Task – Write out again, exactly, the lines below starting at the one with "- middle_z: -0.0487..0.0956" and ending at the one with "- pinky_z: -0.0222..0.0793".
******************************
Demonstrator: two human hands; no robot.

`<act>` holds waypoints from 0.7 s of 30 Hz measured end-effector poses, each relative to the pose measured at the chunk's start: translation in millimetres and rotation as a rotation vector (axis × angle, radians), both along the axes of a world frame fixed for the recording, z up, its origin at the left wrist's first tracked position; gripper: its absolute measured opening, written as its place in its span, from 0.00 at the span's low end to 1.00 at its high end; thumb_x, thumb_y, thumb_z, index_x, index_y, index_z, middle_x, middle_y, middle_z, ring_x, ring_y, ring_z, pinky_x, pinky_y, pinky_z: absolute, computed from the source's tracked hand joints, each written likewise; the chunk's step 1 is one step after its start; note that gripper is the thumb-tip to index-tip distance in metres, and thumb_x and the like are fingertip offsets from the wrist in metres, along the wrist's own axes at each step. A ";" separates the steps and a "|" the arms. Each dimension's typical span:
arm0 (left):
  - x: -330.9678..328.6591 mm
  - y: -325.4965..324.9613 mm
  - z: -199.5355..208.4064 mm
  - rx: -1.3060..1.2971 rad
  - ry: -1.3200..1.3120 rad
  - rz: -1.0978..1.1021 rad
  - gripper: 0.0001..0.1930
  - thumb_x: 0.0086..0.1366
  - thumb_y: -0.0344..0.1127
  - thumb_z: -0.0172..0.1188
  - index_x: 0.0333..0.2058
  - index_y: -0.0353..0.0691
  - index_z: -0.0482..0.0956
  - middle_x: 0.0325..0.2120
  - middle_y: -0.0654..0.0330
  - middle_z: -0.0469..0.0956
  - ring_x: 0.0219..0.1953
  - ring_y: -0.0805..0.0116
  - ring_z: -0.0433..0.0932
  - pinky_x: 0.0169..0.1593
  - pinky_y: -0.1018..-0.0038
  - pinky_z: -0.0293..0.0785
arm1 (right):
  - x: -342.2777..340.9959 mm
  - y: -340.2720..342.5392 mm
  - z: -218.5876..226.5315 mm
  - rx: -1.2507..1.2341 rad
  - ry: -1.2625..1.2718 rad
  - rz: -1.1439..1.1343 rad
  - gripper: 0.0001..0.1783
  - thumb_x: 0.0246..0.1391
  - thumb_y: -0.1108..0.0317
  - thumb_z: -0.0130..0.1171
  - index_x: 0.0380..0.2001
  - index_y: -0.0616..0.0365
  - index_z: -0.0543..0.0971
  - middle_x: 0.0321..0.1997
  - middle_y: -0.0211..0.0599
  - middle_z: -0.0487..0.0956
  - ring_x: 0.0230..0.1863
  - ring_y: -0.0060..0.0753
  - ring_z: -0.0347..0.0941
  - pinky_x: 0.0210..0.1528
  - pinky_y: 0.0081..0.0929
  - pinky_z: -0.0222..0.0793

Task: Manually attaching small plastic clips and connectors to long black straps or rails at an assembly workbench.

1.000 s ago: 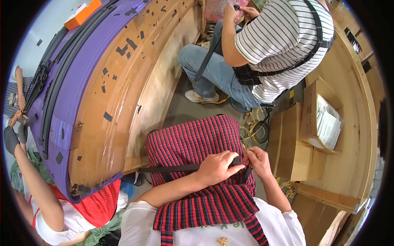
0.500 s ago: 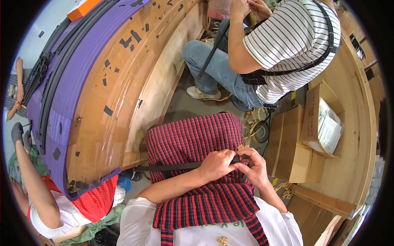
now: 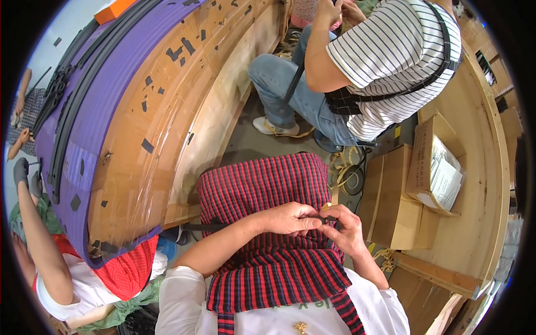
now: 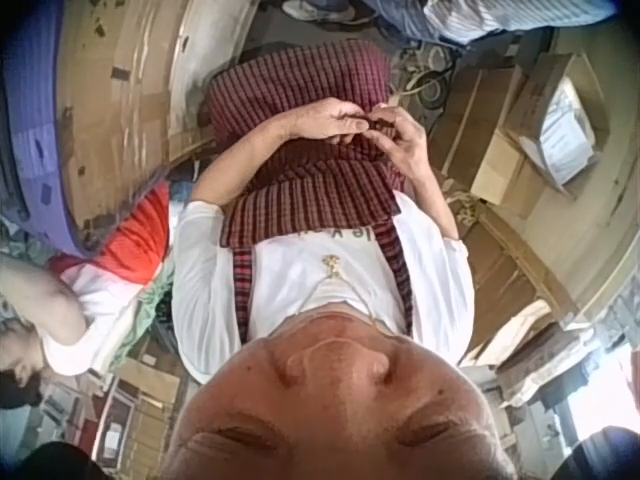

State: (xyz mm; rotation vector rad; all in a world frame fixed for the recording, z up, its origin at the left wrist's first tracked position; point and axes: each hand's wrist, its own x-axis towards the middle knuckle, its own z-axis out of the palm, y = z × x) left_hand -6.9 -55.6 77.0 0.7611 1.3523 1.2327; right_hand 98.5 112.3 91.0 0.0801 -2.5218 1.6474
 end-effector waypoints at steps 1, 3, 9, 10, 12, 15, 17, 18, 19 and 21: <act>-6.3 -0.5 7.0 -0.103 -0.134 -0.088 0.26 0.59 0.57 0.48 0.36 0.35 0.72 0.20 0.65 0.71 0.20 0.76 0.69 0.25 0.79 0.66 | 0.5 -1.3 1.0 -0.006 0.038 0.013 0.17 0.34 0.74 0.66 0.33 0.61 0.75 0.34 0.39 0.75 0.35 0.33 0.73 0.38 0.26 0.68; -6.6 2.5 10.7 -0.132 -0.078 -0.133 0.25 0.59 0.56 0.48 0.33 0.35 0.73 0.18 0.65 0.71 0.20 0.77 0.69 0.25 0.79 0.65 | 1.3 -2.3 7.3 -0.005 0.014 0.021 0.18 0.33 0.73 0.67 0.33 0.60 0.75 0.35 0.39 0.75 0.36 0.35 0.73 0.39 0.26 0.69; 8.3 2.8 -4.0 0.013 0.205 -0.060 0.25 0.59 0.55 0.48 0.30 0.35 0.76 0.19 0.59 0.74 0.24 0.74 0.73 0.30 0.76 0.68 | -1.7 1.0 17.2 0.122 0.103 0.170 0.20 0.32 0.72 0.67 0.33 0.61 0.73 0.33 0.40 0.74 0.35 0.38 0.72 0.36 0.29 0.70; 8.8 2.7 -4.3 -0.015 0.217 -0.087 0.25 0.59 0.55 0.48 0.31 0.35 0.76 0.20 0.58 0.75 0.25 0.73 0.73 0.32 0.75 0.69 | -2.0 1.4 20.4 0.154 0.090 0.195 0.20 0.32 0.71 0.67 0.32 0.61 0.73 0.33 0.40 0.74 0.34 0.39 0.73 0.35 0.30 0.70; 11.0 2.8 -4.7 -0.044 0.228 -0.110 0.25 0.59 0.55 0.48 0.32 0.35 0.76 0.22 0.57 0.76 0.27 0.72 0.74 0.33 0.74 0.69 | -2.3 3.6 21.4 0.185 0.077 0.223 0.20 0.32 0.71 0.67 0.32 0.61 0.72 0.32 0.40 0.74 0.33 0.40 0.73 0.33 0.31 0.70; 13.2 1.6 -1.9 -0.055 0.251 -0.093 0.23 0.60 0.54 0.48 0.32 0.35 0.76 0.23 0.57 0.76 0.28 0.72 0.75 0.33 0.74 0.69 | -1.3 6.9 20.0 0.250 0.061 0.273 0.20 0.32 0.70 0.67 0.33 0.61 0.72 0.31 0.40 0.74 0.32 0.41 0.73 0.32 0.31 0.70; 13.8 0.0 -0.4 0.015 0.172 -0.078 0.21 0.60 0.51 0.49 0.34 0.35 0.75 0.23 0.58 0.76 0.27 0.72 0.74 0.33 0.75 0.69 | 2.0 7.2 18.6 0.259 0.073 0.277 0.20 0.33 0.69 0.67 0.33 0.61 0.72 0.30 0.39 0.74 0.32 0.41 0.73 0.31 0.31 0.71; 12.2 -0.3 2.4 0.015 0.171 -0.080 0.21 0.60 0.51 0.49 0.34 0.35 0.75 0.23 0.58 0.76 0.27 0.72 0.74 0.33 0.75 0.69 | 2.8 7.1 19.4 0.259 0.072 0.275 0.20 0.33 0.69 0.67 0.33 0.61 0.72 0.30 0.39 0.74 0.32 0.41 0.73 0.31 0.31 0.71; 8.9 -0.1 6.4 -0.020 0.143 -0.131 0.19 0.60 0.49 0.50 0.34 0.35 0.75 0.22 0.59 0.75 0.27 0.73 0.74 0.33 0.75 0.69 | 4.0 6.4 20.8 0.244 0.068 0.269 0.20 0.33 0.69 0.66 0.33 0.61 0.72 0.30 0.40 0.74 0.32 0.42 0.73 0.32 0.32 0.70; 6.1 0.1 8.3 -0.046 0.104 -0.203 0.18 0.61 0.46 0.50 0.34 0.35 0.75 0.22 0.60 0.75 0.26 0.74 0.73 0.32 0.76 0.69 | 5.1 6.1 21.2 0.234 0.048 0.245 0.20 0.34 0.70 0.66 0.34 0.61 0.72 0.31 0.41 0.74 0.33 0.43 0.73 0.33 0.32 0.70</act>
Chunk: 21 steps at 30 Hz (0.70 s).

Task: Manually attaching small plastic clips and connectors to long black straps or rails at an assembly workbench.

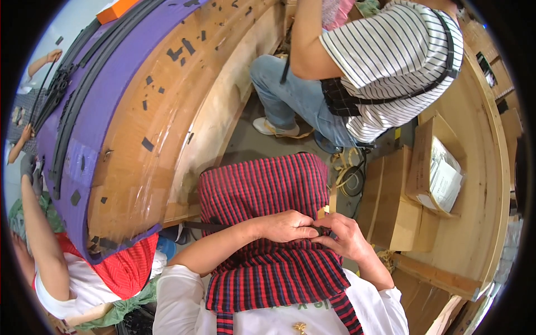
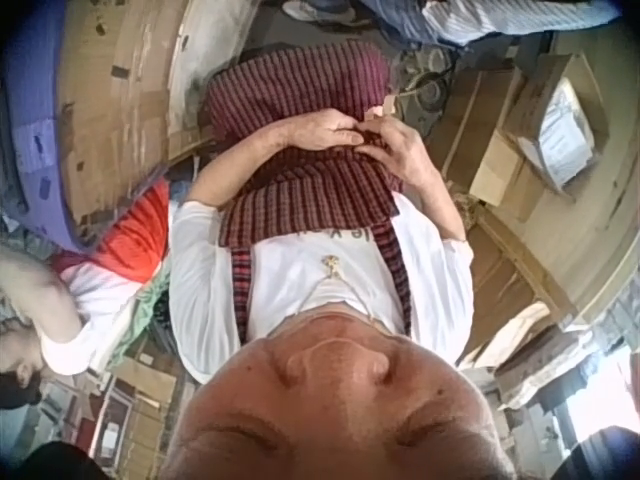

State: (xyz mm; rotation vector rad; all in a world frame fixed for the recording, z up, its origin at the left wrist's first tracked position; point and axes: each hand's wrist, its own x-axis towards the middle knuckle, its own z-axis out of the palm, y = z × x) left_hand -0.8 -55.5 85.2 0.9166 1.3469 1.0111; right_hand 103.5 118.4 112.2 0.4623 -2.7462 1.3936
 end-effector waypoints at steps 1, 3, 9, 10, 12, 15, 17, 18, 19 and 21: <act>-1.5 -2.9 -1.1 0.052 0.047 0.058 0.16 0.61 0.44 0.50 0.34 0.35 0.74 0.21 0.62 0.74 0.25 0.76 0.72 0.31 0.76 0.68 | -5.5 -1.2 -1.2 -0.027 0.030 0.020 0.20 0.34 0.70 0.66 0.35 0.61 0.72 0.31 0.41 0.74 0.34 0.43 0.73 0.34 0.32 0.70; 8.6 -5.3 -6.5 0.186 0.029 0.204 0.13 0.62 0.40 0.50 0.34 0.36 0.74 0.19 0.65 0.72 0.24 0.80 0.68 0.29 0.78 0.67 | -9.1 -1.5 0.2 -0.053 -0.003 0.059 0.21 0.35 0.70 0.64 0.37 0.60 0.72 0.33 0.42 0.74 0.36 0.45 0.72 0.37 0.34 0.69; -5.4 -3.5 1.9 0.005 -0.075 0.093 0.18 0.62 0.47 0.48 0.27 0.35 0.72 0.14 0.66 0.68 0.20 0.79 0.66 0.27 0.78 0.66 | -16.7 3.7 -5.0 -0.199 -0.180 0.015 0.21 0.31 0.67 0.69 0.32 0.59 0.74 0.31 0.34 0.76 0.31 0.33 0.74 0.34 0.27 0.70; -6.1 -4.5 1.5 0.001 -0.077 0.092 0.18 0.62 0.47 0.48 0.27 0.35 0.72 0.14 0.66 0.68 0.20 0.79 0.66 0.27 0.78 0.66 | -18.7 3.4 -6.3 -0.202 -0.182 0.014 0.21 0.31 0.67 0.69 0.32 0.59 0.74 0.31 0.34 0.76 0.31 0.33 0.74 0.34 0.27 0.70; -6.3 -6.5 1.3 0.048 -0.084 0.096 0.19 0.62 0.47 0.48 0.26 0.34 0.71 0.14 0.66 0.67 0.19 0.79 0.64 0.26 0.78 0.65 | -21.2 3.2 -8.3 -0.356 -0.160 0.053 0.18 0.36 0.71 0.66 0.34 0.58 0.74 0.29 0.33 0.75 0.28 0.27 0.72 0.31 0.24 0.69; -6.0 -9.2 10.2 0.019 -0.111 0.094 0.19 0.62 0.47 0.49 0.27 0.34 0.71 0.14 0.66 0.67 0.19 0.79 0.64 0.26 0.78 0.65 | -21.4 2.8 -12.0 -0.359 -0.172 0.053 0.20 0.29 0.68 0.69 0.31 0.58 0.75 0.30 0.33 0.77 0.31 0.30 0.74 0.34 0.25 0.70; -2.4 -10.1 8.4 0.032 -0.096 0.109 0.18 0.61 0.47 0.49 0.27 0.34 0.71 0.14 0.66 0.67 0.19 0.79 0.64 0.26 0.78 0.65 | -22.3 4.6 -12.4 -0.326 -0.147 0.081 0.20 0.29 0.69 0.69 0.30 0.58 0.75 0.30 0.33 0.77 0.31 0.31 0.74 0.34 0.26 0.69; -0.6 -10.8 6.8 0.047 -0.080 0.123 0.18 0.61 0.47 0.49 0.27 0.34 0.71 0.15 0.66 0.67 0.19 0.79 0.64 0.26 0.78 0.65 | -23.0 5.8 -12.4 -0.291 -0.122 0.109 0.19 0.29 0.71 0.69 0.30 0.58 0.75 0.30 0.33 0.77 0.32 0.32 0.74 0.34 0.26 0.69; 0.7 -11.5 4.3 0.046 -0.082 0.124 0.18 0.61 0.47 0.49 0.27 0.34 0.71 0.15 0.66 0.67 0.19 0.79 0.64 0.26 0.78 0.65 | -23.6 6.7 -11.2 -0.292 -0.124 0.109 0.19 0.29 0.71 0.69 0.30 0.58 0.75 0.30 0.33 0.77 0.32 0.32 0.74 0.34 0.26 0.69; 1.8 -11.4 0.3 0.141 0.109 0.123 0.17 0.61 0.47 0.50 0.30 0.35 0.71 0.14 0.64 0.67 0.19 0.78 0.66 0.25 0.76 0.65 | -24.3 9.0 -8.3 -0.238 -0.172 0.120 0.17 0.31 0.75 0.66 0.30 0.58 0.75 0.31 0.35 0.77 0.34 0.34 0.75 0.36 0.28 0.69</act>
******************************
Reply –
  - middle_z: -0.0487..0.0956
  - ring_x: 0.0230..0.1863
  - ring_y: -0.0060..0.0753
  - ring_z: -0.0347..0.0941
  - pinky_x: 0.0210..0.1528
  - pinky_y: 0.0081..0.0929
  - pinky_z: -0.0222..0.0793

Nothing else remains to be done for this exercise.